Overvoltage

When the voltage in a circuit or part of it is raised above its upper design limit, this is known as overvoltage. The conditions may be hazardous. Depending on its duration, the overvoltage event can be transient—a voltage spike—or permanent, leading to a power surge.

Explanation

Lack of 3-phase electric system connected by star. If zero breaks off, small-power appliances will be destroyed by overvoltage

Electronic and electrical devices are designed to operate at a certain maximum supply voltage, and considerable damage can be caused by voltage that is higher than that for which the devices are rated.

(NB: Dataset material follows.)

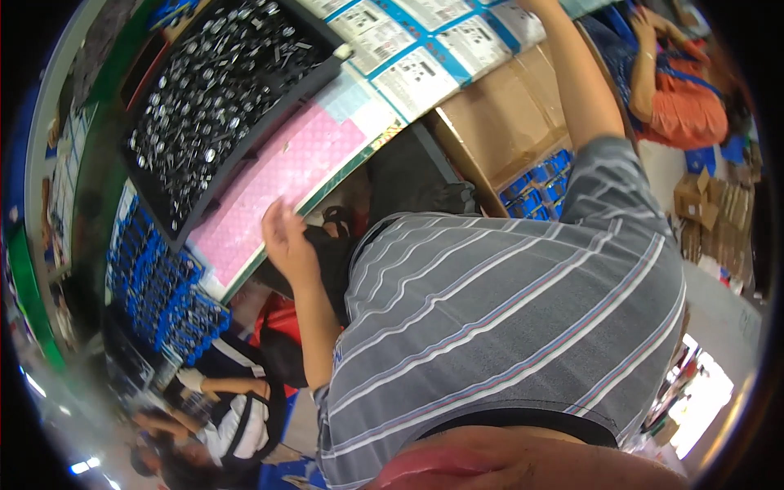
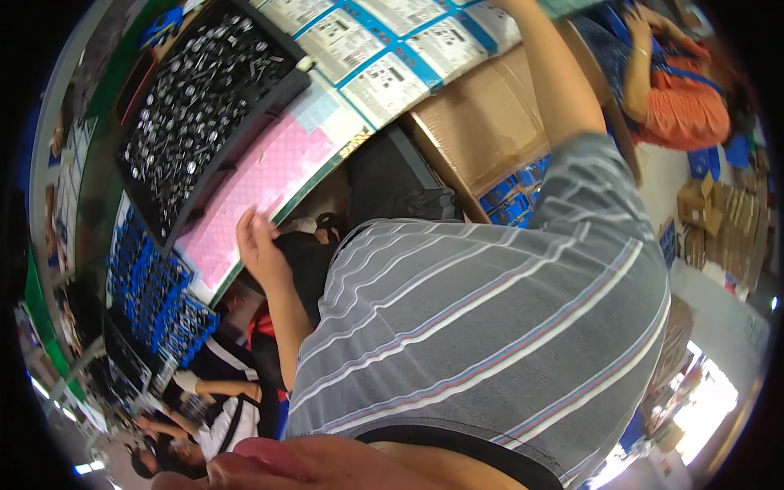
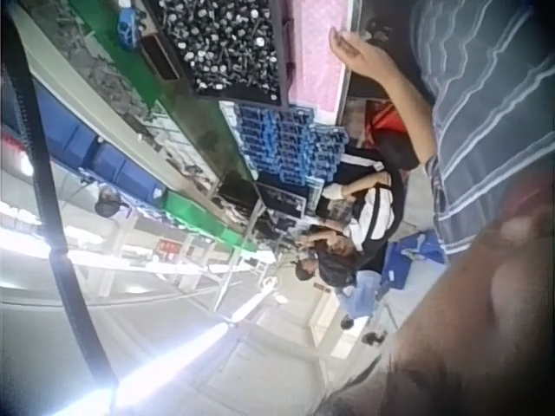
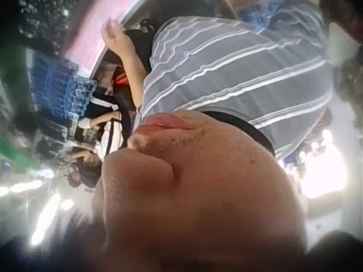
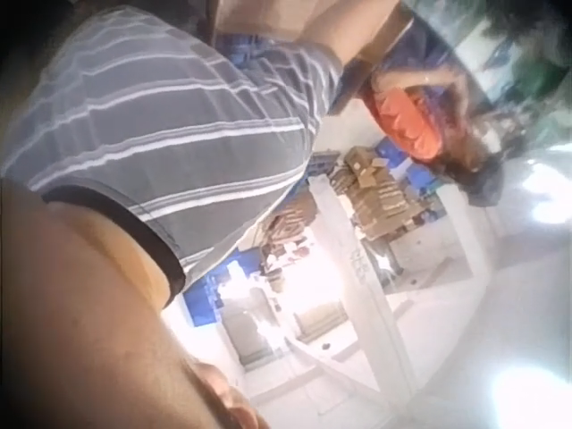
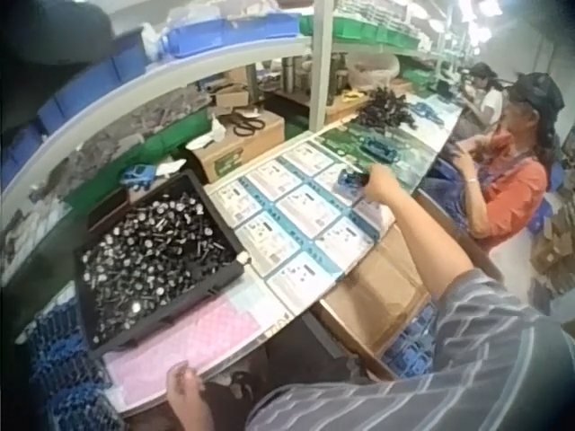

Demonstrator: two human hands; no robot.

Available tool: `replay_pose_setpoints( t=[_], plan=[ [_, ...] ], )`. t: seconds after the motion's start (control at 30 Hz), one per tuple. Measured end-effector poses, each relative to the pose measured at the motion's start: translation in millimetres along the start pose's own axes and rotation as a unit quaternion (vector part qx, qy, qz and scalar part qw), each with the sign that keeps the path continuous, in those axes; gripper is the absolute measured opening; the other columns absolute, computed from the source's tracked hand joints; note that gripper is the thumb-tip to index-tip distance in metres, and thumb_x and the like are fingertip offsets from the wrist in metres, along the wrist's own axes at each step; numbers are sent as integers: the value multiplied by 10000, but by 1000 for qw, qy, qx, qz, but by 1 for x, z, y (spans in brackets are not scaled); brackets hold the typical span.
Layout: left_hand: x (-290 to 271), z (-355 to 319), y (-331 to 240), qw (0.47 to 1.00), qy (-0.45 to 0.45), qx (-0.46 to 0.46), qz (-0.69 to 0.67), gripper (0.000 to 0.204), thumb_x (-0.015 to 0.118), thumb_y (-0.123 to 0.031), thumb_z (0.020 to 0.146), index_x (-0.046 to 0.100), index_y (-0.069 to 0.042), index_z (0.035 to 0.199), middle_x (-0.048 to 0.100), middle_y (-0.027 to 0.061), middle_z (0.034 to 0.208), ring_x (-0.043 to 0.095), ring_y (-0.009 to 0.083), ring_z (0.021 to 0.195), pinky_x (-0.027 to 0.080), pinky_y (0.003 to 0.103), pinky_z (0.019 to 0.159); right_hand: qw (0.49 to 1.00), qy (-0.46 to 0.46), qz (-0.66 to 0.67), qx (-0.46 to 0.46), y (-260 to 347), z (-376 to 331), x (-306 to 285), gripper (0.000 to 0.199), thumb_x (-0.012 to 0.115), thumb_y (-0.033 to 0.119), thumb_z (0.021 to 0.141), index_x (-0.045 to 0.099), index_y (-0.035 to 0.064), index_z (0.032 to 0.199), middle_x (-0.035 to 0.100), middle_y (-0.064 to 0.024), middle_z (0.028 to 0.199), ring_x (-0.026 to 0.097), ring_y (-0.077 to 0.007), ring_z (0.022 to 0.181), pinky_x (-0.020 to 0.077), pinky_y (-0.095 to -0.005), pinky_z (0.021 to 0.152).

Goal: The person assembles toy cars by attaching wheel axles onto each car chassis by hand and placing the assembled cars onto the table.

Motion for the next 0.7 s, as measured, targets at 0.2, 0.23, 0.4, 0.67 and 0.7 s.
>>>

For example, an electric light bulb has a wire in it that at the given rated voltage will carry a current just large enough for the wire to get very hot (giving off light and heat), but not hot enough for it to melt. The amount of current in a circuit depends on the voltage supplied: if the voltage is too high, then the wire may melt and the light bulb would have "burned out real time". Similarly other electrical devices may stop working, or may even burst into flames if an overvoltage is delivered to the circuit.

Sources

Natural

A typical natural source of transient overvoltage events is lightning. Bursts of solar wind following solar flares are also known to cause overvoltage in electrical circuits, especially onboard space satellites.

Man-made

Man-made sources of spikes are usually caused by electromagnetic induction when switching on or off inductive loads (such as electric motors or electromagnets), or by switching heavy resistive AC loads when zero-crossing circuitry is not used - anywhere a large change of current takes place. One of the purposes of electromagnetic compatibility compliance is to eliminate such sources.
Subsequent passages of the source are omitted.